Auch Bundestrainer Jörg Roßkopf (52) könnte sich einen weiteren Olympia-Start seines Vorzeige-Athleten vorstellen: "Er ist körperlich topfit, hat Spaß am Tischtennis, 2024 ist in drei Jahren, das sollte machbar sein." Doch so oder so: Für Roßkopf ist Bolls Karriere ohnehin schon "perfekt", auch ohne Einzel-Medaille. "Er hat ja auch schon Medaillen bei allen großen Turnieren, das können nicht viele sagen. Eine Medaille im Einzel würde sein Leben nicht mehr verändern."

Klares 4:0 gegen Russen Skatschkow für Ovtcharov

Ovtcharov derweil, in Tokio vor Boll an Nummer sieben gesetzt, war bereits am Mittag zum vierten Mal in Folge ins Achtelfinale eingezogen.

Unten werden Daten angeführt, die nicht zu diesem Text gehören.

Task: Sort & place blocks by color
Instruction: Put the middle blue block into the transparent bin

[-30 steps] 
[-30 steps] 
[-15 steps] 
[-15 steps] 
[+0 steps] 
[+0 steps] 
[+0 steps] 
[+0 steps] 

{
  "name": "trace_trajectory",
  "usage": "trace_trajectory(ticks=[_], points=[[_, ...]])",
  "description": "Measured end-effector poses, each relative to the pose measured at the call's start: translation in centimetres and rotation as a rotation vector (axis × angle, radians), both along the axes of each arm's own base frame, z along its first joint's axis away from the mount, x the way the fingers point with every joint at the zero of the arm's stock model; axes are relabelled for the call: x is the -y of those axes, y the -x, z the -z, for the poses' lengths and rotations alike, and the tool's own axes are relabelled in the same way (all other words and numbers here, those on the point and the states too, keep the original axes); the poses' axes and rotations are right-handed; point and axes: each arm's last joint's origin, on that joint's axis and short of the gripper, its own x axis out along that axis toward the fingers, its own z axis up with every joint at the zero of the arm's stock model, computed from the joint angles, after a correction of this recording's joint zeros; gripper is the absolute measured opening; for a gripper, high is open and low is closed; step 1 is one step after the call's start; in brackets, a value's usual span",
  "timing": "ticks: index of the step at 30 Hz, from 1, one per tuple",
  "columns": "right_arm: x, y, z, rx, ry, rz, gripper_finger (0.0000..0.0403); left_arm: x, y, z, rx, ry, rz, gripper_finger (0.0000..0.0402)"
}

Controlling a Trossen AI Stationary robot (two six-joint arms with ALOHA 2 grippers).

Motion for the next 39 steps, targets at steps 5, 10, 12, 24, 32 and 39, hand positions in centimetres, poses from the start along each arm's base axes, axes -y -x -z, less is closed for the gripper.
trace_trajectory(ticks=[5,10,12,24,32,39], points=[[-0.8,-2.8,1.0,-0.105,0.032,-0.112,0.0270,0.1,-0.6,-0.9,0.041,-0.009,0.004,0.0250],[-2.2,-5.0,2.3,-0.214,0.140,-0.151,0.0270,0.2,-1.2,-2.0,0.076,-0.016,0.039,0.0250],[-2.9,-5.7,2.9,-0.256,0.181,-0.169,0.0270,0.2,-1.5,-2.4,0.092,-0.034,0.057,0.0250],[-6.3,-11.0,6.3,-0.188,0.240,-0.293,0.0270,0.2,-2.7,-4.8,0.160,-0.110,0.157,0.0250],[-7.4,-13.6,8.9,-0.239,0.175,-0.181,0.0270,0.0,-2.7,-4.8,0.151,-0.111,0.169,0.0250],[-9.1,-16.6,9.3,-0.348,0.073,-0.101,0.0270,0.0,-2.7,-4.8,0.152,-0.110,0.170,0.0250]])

Der Bronzemedaillengewinner von London 2012 startete mit einem 4:0 gegen den Russen Kirill Skatschkow und trifft nun auf Koki Niwa. Bei der WM 2017 in Düsseldorf hatte Ovtcharov im Achtelfinale gegen den Japaner verloren.

Bei den Frauen zog Han Ying (Düsseldorf/Tarnobrzeg) als einzige Deutsche ins Achtelfinale ein. Die 38-Jährige bezwang die noch einmal zehn Jahre ältere Australierin Jian Fan Lay 4:0 und trifft am Abend auf Feng Tianwei aus Singapur. Die zweite deutsche Starterin Petrissa Solja (Langstadt) war bereits am Montag ausgeschieden.